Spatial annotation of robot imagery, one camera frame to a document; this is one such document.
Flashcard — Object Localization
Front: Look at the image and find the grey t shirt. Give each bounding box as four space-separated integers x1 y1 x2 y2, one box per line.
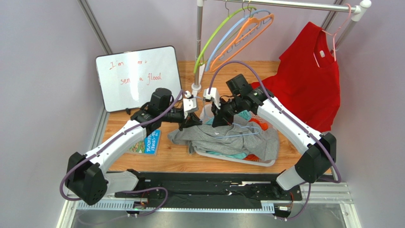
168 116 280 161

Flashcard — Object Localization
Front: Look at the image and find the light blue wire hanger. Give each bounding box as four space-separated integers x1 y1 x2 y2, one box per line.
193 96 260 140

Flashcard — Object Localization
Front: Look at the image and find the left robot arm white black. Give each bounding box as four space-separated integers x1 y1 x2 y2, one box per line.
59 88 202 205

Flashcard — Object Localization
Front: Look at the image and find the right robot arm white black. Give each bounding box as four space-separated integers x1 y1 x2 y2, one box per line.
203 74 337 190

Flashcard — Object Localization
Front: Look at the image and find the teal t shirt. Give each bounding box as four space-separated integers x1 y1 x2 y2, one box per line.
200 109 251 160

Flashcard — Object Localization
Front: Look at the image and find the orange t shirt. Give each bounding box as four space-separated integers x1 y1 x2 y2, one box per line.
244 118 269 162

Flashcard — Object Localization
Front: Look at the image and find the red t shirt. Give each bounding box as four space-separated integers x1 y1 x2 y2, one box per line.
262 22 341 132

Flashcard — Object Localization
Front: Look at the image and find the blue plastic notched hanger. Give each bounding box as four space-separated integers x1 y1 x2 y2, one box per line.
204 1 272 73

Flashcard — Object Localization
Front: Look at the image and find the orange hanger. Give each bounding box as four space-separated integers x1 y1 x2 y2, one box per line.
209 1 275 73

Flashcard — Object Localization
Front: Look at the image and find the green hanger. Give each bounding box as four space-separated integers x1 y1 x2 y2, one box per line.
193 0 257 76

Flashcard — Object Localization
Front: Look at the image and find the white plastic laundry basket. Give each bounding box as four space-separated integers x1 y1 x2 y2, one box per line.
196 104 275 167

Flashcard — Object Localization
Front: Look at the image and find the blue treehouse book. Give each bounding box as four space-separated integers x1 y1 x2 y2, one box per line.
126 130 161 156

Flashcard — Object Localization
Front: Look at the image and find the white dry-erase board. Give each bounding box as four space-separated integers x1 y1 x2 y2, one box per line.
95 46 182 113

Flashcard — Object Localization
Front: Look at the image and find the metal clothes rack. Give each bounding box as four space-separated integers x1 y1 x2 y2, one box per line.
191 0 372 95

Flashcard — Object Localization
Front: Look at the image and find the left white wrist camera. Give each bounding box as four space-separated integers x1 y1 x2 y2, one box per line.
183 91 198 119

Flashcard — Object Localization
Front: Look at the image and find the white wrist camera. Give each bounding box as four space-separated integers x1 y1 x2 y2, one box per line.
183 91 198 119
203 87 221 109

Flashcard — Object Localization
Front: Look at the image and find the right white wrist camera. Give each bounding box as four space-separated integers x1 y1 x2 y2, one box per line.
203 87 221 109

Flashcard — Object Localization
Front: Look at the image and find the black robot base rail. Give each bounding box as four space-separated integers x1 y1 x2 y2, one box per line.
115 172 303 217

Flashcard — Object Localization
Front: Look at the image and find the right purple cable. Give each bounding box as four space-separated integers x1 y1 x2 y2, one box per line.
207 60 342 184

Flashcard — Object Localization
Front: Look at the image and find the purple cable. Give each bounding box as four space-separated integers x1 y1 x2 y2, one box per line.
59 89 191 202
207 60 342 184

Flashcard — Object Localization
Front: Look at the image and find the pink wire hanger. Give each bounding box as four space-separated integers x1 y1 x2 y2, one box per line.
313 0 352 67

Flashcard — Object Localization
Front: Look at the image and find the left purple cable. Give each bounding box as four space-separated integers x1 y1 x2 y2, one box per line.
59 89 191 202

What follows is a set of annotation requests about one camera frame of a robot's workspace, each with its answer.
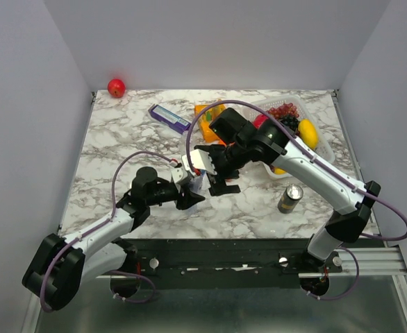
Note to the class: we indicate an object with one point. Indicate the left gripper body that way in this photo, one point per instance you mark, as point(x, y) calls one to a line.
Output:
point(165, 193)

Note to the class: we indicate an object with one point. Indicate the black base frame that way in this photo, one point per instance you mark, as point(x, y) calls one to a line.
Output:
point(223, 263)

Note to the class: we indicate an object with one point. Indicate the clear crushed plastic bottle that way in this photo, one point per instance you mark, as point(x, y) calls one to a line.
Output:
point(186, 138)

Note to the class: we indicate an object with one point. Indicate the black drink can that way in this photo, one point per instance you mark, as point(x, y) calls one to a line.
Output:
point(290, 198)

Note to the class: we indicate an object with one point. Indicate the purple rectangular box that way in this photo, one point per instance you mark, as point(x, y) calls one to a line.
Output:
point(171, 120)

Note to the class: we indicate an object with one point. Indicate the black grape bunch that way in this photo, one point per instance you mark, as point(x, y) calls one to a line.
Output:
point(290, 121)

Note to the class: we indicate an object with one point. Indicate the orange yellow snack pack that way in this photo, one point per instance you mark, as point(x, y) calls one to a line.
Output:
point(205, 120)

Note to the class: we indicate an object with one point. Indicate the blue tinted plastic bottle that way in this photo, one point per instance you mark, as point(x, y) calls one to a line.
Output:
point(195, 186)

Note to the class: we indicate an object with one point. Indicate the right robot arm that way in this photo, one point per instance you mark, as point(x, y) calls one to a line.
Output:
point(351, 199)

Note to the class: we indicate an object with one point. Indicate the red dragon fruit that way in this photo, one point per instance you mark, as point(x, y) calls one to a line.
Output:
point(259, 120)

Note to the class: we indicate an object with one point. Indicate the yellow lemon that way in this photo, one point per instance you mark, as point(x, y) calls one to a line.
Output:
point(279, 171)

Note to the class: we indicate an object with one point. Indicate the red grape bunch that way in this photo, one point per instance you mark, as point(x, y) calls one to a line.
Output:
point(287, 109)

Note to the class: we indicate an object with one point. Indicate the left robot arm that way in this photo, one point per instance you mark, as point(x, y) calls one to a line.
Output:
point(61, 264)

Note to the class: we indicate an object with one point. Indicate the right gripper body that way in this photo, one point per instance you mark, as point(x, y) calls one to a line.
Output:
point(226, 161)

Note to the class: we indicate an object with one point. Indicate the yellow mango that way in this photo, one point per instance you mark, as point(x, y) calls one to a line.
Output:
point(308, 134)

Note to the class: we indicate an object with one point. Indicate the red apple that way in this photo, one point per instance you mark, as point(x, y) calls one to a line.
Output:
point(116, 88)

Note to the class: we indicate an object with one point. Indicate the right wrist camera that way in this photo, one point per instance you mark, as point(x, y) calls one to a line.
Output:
------------------------------------------------------------------------
> [TASK DETAILS]:
Go through the records above, find each line with the string "bunch", and copy it.

> [RESPONSE TO THIS TASK]:
Note to the class: we indicate an object with one point. Indicate the black grape bunch that way in this photo, one point per instance you mark, as point(x, y) calls one to a line.
Note to the class: we indicate an object with one point. Indicate the red grape bunch that way in this photo, one point per instance you mark, as point(x, y) calls one to a line.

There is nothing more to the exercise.